At the Institute of Travel and Tourism conference in Barbados, Hilton group chief executive David Michels said it had already sold 11 out of its 70 properties and would soon put more on the market.
“We had a review in the UK and realised that 25 out of 70 properties were not really Hiltons, they were a result of takeovers,” he said.
“So far we’ve sold 11 and will now sell some more. We found in these places that the service was good but the fabric of the hotels wasn’t and was damaging to our brand.
“But we will also open what I call six or seven new big, fat hotels in places like Tower Bridge, Manchester, Liverpool and Ireland.”
Michels added that by 2006, Hilton would have properties in 100 countries but there were still 120 countries where it did not have a presence.

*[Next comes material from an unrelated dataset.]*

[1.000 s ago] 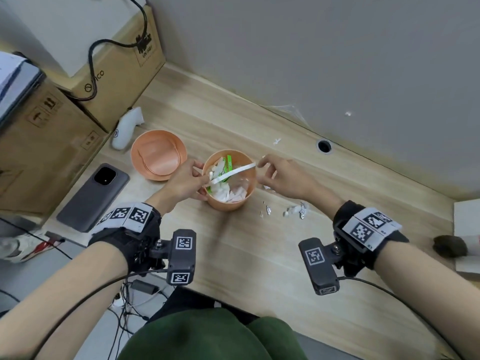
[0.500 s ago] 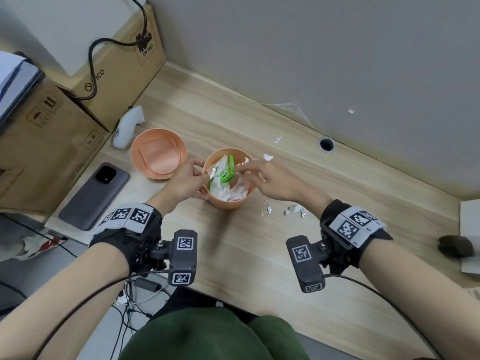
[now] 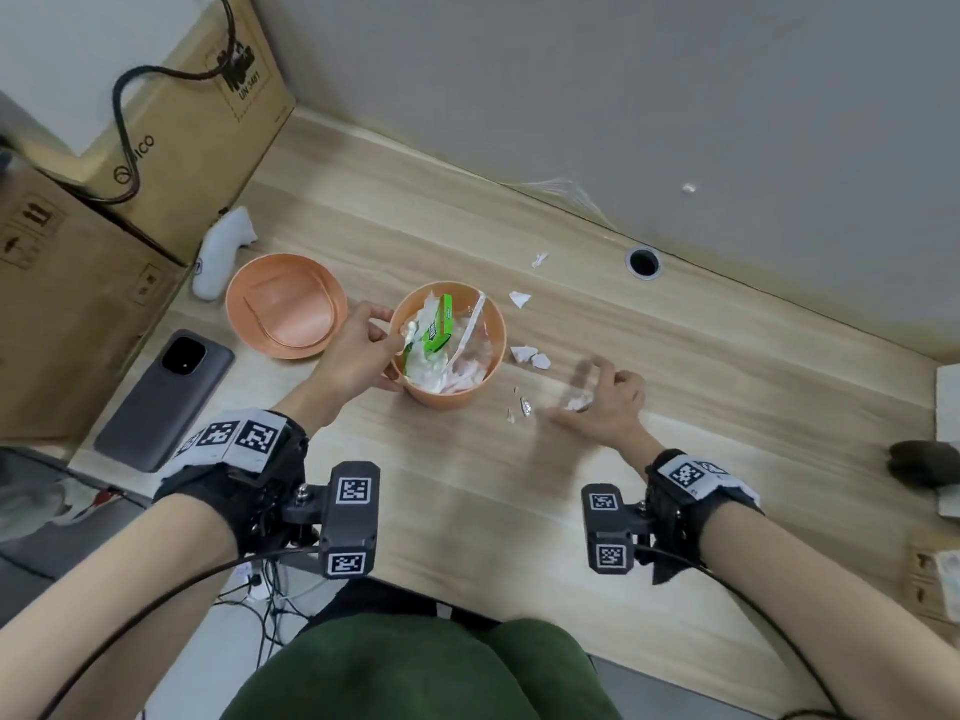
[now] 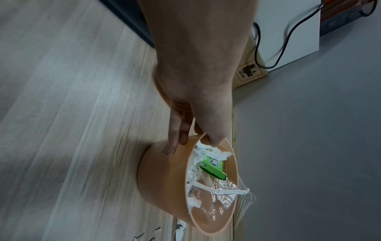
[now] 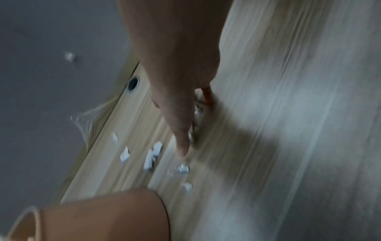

“It is our job to make sure that we are not slow to get into these countries,” he said.
Michels said hotel bookings were gradually getting back to pre-2001 levels but would not fully recover until 2006/7.
“Americans are not getting on aeroplanes, although they are staying closer to home and going to places like the Caribbean,” he told delegates. “It is getting more prosperous, but it’s never been a great industry to earn a lot of money.”
Michels said that people were getting more used to global terrorism and it no longer put them off travelling. In October last year, a bomb in a Hilton hotel in Taba, Egypt, killed five staff and 25 customers, but did not stop people holidaying in nearby Sharm El Sheikh.
“If this had happened five, six or seven years ago, the whole region would not have had tourists for many months and maybe years.
“Sharm El Sheikh has 27,000 rooms, four Hiltons and is an hour and a half from Taba. We only had four cancellations in Sharm. Tourists have become acclimatised to this kind of tragedy.”